*What to work on*. With the pictures left aside, write out exactly the lines of the listing below from the line with "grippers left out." to the line with "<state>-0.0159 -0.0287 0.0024", both included, and only those.
(Data extract)
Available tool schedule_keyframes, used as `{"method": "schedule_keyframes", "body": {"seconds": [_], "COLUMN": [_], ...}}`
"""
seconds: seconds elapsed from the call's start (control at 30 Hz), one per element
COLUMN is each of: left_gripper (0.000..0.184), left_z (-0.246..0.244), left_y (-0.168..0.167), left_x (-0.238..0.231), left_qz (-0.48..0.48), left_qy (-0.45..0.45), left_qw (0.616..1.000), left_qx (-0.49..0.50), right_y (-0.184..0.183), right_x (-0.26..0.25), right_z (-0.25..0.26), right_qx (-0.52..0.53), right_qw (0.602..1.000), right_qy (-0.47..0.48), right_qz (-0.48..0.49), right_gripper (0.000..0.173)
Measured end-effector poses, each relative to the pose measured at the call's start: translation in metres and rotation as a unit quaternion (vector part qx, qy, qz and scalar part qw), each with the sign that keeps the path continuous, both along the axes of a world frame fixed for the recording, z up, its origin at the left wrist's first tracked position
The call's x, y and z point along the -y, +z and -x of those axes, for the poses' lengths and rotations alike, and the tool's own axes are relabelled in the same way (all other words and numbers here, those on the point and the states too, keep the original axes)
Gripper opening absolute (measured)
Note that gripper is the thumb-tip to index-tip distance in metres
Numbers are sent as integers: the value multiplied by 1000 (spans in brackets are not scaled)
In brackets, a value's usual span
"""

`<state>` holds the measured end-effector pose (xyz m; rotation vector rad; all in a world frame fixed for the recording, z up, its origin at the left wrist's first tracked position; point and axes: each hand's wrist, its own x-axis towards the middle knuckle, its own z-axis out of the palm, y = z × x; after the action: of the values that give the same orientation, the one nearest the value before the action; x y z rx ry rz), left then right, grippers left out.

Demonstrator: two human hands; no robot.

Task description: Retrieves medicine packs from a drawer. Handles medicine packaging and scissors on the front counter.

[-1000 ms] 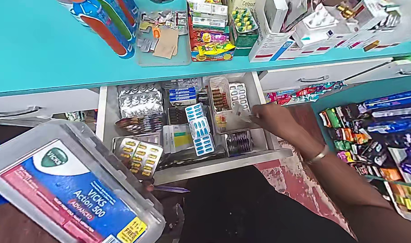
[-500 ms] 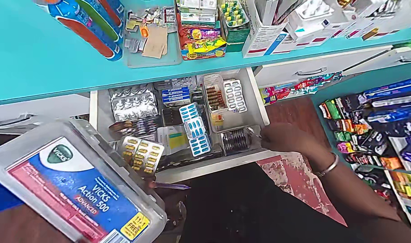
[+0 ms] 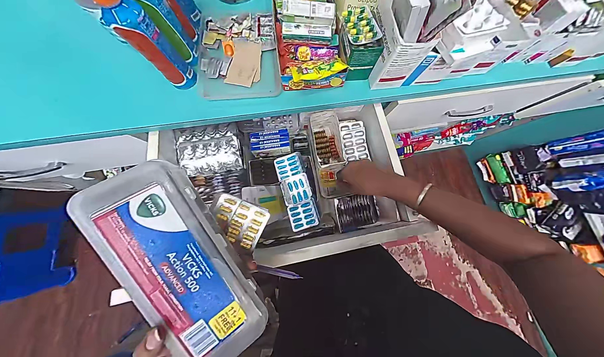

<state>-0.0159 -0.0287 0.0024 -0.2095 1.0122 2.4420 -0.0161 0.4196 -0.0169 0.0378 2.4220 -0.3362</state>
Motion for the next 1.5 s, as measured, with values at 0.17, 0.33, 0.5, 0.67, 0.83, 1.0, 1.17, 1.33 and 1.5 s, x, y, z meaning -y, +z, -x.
{"method": "schedule_keyframes", "body": {"seconds": [0.17, 0.33, 0.5, 0.67, 0.83, 1.0, 1.17, 1.33, 1.5], "left_gripper": [60, 61, 30, 30, 35, 33, 43, 48, 61], "left_z": [-1, 3, 16, 25, 30, 25, 19, -3, -1], "left_y": [-28, -7, 69, 71, 39, 65, 40, -38, -39], "left_x": [-49, -61, -85, -108, -62, -85, -81, 22, -19], "left_qz": [-192, -187, -142, -150, -147, -128, -182, -123, -172], "left_qy": [-76, -85, -95, -146, -159, -132, -122, -108, -29], "left_qw": [966, 970, 976, 963, 964, 967, 961, 972, 977], "left_qx": [-153, -127, -137, -173, -153, -174, -169, -171, -122], "right_y": [-34, -43, 8, 8, -20, -63, -51, -17, 11], "right_x": [37, 30, -1, -4, 7, 4, 3, -24, -20], "right_z": [23, 19, 3, -3, 11, 19, 17, -38, -63], "right_qx": [81, 57, 48, 131, 83, 99, 76, -396, -559], "right_qw": [992, 992, 990, 978, 996, 995, 996, 876, 754], "right_qy": [49, 67, -30, -65, 8, -11, -24, 265, 343], "right_qz": [-79, -88, -127, -147, -27, 18, 36, 72, 45], "right_gripper": [27, 22, 20, 22, 28, 39, 25, 18, 19]}}
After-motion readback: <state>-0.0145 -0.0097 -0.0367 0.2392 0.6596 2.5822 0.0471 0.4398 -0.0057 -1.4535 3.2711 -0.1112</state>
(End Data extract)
*Your response*.
`<state>` holds the measured end-effector pose (xyz m; rotation vector rad; all in a world frame fixed for the recording, z up, its origin at the left wrist's first tracked position; point and axes: each hand's wrist, its own x-axis towards the middle knuckle, its own z-axis out of the palm, y = z × x; after the action: of the values that give the same orientation, the one nearest the value before the action; x y z rx ry rz), left then right, grippers left out.

Demonstrator: two human hands; no robot.

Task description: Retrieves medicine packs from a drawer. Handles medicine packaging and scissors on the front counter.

[-1000 ms] 
[-500 ms] 
[+0 ms] 

<state>-0.0159 -0.0287 0.0024 -0.2095 1.0122 2.4420 -0.0161 0.4196 -0.0169 0.0378 2.4220 -0.3362</state>

No more output is expected.